A verbatim reproduction of the following listing is required; omit the pictures.
Collected data START
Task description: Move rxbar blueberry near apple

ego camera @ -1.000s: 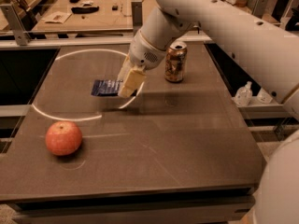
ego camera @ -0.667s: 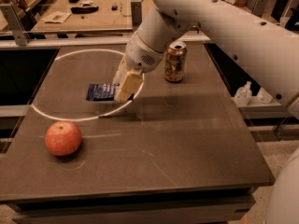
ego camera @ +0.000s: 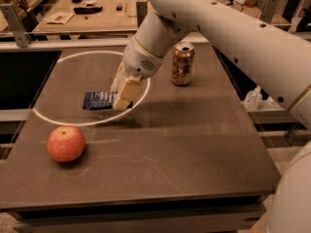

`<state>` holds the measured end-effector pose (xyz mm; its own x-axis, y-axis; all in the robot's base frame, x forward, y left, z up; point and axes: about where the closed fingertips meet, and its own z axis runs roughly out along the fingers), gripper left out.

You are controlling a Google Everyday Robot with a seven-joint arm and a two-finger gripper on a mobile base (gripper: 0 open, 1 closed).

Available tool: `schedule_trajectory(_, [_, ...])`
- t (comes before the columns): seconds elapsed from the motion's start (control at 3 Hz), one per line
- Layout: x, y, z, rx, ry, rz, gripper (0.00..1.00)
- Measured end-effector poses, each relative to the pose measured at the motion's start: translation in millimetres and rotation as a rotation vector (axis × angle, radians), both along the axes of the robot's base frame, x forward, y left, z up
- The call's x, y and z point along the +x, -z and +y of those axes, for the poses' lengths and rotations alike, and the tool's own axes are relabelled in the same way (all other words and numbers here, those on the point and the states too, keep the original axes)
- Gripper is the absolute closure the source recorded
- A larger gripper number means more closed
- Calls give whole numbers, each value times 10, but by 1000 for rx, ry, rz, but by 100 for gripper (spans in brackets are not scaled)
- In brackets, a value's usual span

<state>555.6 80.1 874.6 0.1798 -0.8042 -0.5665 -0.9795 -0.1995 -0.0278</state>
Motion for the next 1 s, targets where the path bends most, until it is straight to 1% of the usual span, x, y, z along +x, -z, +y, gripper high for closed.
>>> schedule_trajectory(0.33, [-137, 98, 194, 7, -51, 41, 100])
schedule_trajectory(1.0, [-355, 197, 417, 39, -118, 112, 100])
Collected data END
* _Solution to this exercise_
Task description: Move rxbar blueberry near apple

ego camera @ -1.000s: 
ego camera @ -0.667s: 
ego camera @ +0.000s: 

`<state>` holds the measured end-effector pose (xyz mm; its own x-axis, y-axis; all in the robot's base frame, x forward, y left, z up; point and axes: about where the closed fingertips meet, and its own z axis runs roughly out along the fingers), gripper left out.

You are controlling a Google Everyday Robot with a seven-joint arm and a two-finger gripper on a mobile base (gripper: 0 open, 1 closed).

Available tool: `schedule_trajectory(_, [_, ...])`
- t (comes before the columns): seconds elapsed from the motion's start (control at 3 Hz), one per line
- Layout: x, y, z, rx, ry, rz, gripper (0.00..1.00)
- Measured end-effector poses, each relative to the pose measured at the motion's start: translation in millimetres and rotation as a rotation vector (axis × angle, radians), both along the axes of the robot's base frame, x forward, y left, z up
- The call's x, y and z point along the +x, -z and +y of those axes, for the poses' lengths and rotations alike, and the tool's own axes are relabelled in the same way (all other words and numbers here, those on the point and the states too, keep the original axes)
- Gripper is the absolute closure the source recorded
- A larger gripper number means more closed
- Calls give whole numbers, each value times 10, but by 1000 for rx, ry, rz, but by 100 for gripper (spans in brackets are not scaled)
- In brackets, a value's usual span

<state>555.6 80.1 874.6 0.1798 -0.8042 -0.5665 -0.9795 -0.1995 -0.0278</state>
Motion for the next 1 s, targets where the path bends most, until it is straight to 1% of the usual span, x, y, z along +x, -z, +y, gripper high for closed.
>>> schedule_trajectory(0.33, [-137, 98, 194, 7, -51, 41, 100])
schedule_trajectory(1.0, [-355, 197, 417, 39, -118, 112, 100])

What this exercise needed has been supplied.